Bushnell isn't going to win awards for nightlife or dining variety. The restaurant options are limited, the entertainment is mostly what you make of it, and if you're used to walkable urban neighborhoods, the adjustment will be real. These are things worth knowing before you visit, not after you've made an offer.
What residents consistently describe is exactly what you'd expect from a county seat that predates the interstate by decades: friendly, unpretentious, genuinely community-oriented. The courthouse square has been there since Bushnell became the county seat in 1912 — after edging out Wildwood by nine votes in a contentious election. The town hasn't changed its character much since. That's either a selling point or a dealbreaker, depending entirely on what you're looking for.
A note on the area's history: Bushnell sits near Dade Battlefield Historic State Park, where the Second Seminole War began in December 1835 — one of the most significant sites in Florida history. If you care about that kind of thing, it's worth knowing you'd be living close to it. If you don't, it's at minimum a well-maintained state park good for a morning walk.

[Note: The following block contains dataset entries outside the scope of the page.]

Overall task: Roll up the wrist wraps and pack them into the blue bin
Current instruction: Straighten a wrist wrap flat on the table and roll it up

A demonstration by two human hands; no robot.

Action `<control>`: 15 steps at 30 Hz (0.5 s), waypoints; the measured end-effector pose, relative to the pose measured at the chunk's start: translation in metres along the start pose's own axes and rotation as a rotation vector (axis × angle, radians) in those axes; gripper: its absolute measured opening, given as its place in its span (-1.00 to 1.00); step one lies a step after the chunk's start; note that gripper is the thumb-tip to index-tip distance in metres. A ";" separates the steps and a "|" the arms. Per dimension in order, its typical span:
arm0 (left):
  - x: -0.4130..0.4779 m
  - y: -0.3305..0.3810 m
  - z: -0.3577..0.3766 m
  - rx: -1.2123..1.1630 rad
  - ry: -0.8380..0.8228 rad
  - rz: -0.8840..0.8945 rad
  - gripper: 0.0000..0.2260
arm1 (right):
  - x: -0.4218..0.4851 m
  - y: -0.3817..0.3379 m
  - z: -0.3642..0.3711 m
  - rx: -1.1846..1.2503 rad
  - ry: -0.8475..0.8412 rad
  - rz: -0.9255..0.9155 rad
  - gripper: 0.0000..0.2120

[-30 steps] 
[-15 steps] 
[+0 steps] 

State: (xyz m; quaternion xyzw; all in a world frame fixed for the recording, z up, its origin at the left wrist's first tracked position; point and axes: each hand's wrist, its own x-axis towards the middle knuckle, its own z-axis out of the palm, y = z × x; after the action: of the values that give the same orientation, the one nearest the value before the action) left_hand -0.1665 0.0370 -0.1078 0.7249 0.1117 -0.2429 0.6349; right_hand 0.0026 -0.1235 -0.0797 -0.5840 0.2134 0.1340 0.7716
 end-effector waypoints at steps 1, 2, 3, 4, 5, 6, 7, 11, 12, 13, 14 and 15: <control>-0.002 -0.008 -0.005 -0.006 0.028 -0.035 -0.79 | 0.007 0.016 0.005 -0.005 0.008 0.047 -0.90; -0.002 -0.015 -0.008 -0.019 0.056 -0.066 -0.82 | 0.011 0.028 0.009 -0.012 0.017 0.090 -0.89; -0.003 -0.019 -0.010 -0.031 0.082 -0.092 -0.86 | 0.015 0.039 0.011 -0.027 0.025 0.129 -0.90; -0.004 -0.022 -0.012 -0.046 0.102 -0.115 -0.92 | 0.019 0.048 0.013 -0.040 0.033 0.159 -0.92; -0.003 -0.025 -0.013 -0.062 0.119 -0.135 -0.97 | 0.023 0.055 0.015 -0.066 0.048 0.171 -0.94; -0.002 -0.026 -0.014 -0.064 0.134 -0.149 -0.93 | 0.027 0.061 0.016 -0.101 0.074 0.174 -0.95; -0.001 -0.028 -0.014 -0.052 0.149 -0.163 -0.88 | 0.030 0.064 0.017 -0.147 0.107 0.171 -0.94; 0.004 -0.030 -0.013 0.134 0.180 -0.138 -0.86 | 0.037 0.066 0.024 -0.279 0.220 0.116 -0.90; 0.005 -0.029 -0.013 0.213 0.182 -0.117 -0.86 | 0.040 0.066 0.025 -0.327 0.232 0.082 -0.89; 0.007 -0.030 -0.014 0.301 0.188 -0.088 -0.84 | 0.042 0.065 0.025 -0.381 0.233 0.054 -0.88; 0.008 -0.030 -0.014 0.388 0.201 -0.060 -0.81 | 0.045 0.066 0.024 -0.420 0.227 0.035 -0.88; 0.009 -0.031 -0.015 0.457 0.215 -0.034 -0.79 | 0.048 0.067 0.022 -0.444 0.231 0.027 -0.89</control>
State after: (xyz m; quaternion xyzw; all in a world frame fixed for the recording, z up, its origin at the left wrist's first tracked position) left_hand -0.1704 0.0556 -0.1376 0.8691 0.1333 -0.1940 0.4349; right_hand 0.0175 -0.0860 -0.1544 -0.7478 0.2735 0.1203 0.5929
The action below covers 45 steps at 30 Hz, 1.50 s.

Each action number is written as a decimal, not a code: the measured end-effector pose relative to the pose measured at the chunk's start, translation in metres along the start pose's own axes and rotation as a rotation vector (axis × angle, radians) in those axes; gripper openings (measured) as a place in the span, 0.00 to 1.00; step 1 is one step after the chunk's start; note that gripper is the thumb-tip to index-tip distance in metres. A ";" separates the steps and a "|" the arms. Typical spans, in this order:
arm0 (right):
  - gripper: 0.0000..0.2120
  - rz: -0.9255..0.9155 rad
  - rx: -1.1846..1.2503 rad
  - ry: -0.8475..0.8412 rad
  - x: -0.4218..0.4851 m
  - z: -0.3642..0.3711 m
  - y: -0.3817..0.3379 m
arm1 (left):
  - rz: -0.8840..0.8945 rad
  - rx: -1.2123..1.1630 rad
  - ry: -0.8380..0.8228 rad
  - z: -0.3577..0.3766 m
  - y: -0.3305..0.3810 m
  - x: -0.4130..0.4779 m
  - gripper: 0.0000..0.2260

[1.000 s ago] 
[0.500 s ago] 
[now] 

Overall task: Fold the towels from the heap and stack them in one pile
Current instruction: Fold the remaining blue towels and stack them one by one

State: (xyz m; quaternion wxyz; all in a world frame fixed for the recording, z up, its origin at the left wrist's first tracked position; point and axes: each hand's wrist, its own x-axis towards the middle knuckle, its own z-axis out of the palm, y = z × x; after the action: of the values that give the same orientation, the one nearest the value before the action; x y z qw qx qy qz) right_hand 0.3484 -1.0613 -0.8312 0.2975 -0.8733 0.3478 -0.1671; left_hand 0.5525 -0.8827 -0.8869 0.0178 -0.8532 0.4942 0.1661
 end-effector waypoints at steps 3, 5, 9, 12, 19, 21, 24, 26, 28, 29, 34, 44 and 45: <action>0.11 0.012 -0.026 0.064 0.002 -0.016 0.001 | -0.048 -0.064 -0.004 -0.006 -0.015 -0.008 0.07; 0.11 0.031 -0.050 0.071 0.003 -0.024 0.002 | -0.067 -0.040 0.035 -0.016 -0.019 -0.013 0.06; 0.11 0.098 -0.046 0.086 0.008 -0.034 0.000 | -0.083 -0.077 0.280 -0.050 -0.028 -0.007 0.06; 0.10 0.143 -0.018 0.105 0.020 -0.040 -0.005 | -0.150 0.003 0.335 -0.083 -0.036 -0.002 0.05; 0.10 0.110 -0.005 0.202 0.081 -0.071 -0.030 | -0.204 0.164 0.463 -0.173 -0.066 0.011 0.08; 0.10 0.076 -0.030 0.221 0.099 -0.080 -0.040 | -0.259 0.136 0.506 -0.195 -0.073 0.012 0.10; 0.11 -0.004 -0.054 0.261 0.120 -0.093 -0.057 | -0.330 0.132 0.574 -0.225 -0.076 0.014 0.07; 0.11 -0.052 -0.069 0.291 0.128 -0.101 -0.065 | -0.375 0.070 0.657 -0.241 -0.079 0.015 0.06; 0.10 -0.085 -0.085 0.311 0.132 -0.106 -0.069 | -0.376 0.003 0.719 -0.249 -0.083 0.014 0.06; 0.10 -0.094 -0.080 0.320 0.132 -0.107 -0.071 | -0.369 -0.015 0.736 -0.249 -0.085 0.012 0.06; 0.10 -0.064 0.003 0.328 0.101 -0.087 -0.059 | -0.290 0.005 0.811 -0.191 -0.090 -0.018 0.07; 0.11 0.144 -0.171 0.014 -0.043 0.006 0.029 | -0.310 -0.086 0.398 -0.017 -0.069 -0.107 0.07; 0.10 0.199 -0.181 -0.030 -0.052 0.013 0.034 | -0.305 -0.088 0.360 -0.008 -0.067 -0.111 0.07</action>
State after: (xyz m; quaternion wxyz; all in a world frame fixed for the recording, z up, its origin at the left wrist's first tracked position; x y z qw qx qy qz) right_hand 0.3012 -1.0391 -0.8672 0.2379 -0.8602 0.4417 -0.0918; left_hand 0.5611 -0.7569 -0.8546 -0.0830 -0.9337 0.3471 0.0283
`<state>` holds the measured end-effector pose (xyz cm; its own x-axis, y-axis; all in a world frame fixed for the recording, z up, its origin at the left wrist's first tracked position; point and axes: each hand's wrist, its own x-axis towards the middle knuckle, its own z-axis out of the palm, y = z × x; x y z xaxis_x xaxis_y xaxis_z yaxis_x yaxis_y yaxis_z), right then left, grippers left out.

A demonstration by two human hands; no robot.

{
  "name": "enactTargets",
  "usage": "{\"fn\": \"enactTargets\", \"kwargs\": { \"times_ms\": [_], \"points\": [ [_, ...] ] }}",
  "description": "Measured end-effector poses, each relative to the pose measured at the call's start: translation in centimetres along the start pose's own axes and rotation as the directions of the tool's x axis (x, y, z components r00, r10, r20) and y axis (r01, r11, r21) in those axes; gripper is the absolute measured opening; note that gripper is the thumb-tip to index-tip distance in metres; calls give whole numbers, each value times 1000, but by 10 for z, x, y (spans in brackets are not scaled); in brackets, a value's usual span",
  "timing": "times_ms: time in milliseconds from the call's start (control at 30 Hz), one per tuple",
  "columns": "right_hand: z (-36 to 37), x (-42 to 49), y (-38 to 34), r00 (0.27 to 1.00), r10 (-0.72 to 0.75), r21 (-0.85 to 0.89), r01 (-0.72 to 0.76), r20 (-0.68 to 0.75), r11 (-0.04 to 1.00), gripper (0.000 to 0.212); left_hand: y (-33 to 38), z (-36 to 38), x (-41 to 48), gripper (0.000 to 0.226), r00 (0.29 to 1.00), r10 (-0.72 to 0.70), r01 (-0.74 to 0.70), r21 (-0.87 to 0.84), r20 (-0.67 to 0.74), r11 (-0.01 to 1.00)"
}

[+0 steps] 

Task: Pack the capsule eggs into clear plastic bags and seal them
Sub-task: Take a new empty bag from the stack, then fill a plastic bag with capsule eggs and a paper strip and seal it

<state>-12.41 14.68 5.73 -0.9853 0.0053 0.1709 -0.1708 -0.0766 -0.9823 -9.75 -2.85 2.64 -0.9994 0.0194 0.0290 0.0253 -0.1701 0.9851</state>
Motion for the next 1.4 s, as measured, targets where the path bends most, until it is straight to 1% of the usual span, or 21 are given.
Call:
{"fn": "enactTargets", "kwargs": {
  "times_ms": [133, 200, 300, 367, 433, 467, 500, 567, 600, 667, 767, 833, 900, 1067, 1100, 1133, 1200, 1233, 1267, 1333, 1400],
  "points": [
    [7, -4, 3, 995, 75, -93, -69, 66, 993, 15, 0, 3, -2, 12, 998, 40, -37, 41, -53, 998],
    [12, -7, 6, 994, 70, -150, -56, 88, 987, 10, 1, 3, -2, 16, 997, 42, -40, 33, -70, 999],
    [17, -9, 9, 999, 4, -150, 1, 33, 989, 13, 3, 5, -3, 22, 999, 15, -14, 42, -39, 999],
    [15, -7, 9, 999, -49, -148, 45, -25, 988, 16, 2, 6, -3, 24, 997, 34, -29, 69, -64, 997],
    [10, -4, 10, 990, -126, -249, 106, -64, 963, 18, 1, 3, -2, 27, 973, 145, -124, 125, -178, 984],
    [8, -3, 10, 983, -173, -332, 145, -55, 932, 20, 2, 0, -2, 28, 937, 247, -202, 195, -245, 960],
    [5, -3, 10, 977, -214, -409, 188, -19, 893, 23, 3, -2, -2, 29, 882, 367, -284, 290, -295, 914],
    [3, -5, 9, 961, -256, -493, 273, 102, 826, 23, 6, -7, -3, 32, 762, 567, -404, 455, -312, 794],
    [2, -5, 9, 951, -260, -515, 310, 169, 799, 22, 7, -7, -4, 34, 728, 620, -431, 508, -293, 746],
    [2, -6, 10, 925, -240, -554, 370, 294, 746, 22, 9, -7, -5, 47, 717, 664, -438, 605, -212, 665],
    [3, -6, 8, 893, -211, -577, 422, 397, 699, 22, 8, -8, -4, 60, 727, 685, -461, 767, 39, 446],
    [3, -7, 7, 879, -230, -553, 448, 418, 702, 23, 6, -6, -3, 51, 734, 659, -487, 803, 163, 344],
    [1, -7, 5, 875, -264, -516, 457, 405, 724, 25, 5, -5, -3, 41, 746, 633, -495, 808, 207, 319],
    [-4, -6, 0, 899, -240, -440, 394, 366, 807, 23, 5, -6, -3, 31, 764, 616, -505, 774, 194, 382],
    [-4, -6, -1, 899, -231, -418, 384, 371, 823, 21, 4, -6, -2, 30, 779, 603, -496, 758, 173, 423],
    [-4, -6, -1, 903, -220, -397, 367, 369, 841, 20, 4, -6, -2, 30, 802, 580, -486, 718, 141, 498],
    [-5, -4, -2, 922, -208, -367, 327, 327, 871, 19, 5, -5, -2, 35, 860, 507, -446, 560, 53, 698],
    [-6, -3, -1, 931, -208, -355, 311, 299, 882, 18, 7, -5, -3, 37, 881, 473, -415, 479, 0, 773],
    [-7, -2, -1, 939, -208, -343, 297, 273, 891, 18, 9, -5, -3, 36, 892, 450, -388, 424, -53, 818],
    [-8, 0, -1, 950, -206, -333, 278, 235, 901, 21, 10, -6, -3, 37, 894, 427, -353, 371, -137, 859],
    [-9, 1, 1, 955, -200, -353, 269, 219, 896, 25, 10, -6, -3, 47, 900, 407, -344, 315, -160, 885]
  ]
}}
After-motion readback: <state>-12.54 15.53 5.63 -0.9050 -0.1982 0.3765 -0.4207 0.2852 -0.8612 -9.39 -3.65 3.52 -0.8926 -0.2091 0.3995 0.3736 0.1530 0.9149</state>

The buyers I work with in Bushnell tend to fall into one of two categories. The first group has been looking at The Villages seriously, run the full numbers — purchase price, bond, HOA, monthly total — and decided they want more for less. They're not abandoning the Central Florida lifestyle, just recalibrating what they're willing to pay for access to it. The second group wasn't interested in The Villages to begin with. They want a Florida home that feels like a home, not a managed resort. A yard, space, no board telling them what color to paint the fence. Bushnell works for both.
The practical reasons buyers choose Bushnell over nearby alternatives.
The majority of single-family homes in Bushnell carry no HOA fee and no CDD bond. For buyers coming from inside The Villages or comparing costs carefully, the monthly savings are real and ongoing.
Close enough to use The Villages' retail corridor, medical facilities, and entertainment without buying inside. The proximity is genuinely useful without requiring the commitment that comes with it.
Median annual property tax on a mortgaged Bushnell home runs around $1,739 — well below Florida's median and significantly below what buyers pay in The Villages or coastal counties.
Quarter-acre in-town lots, half-acre residential properties, full-acre homesteads, and larger rural parcels all exist here. Buyers who want space — a real yard, room for a garden or a workshop — find options that simply aren't available inside most gated communities.
Interstate 75 runs along Bushnell's western boundary with an exit right here. Tampa is under an hour. Ocala is 40 minutes. Orlando is 56 miles. For buyers who travel, have family elsewhere, or need airport access, that matters.
No community rules on rental policies, exterior paint colors, parking, or how you use your property — for the majority of homes here. That freedom is the point for a specific type of buyer, and Bushnell consistently delivers it.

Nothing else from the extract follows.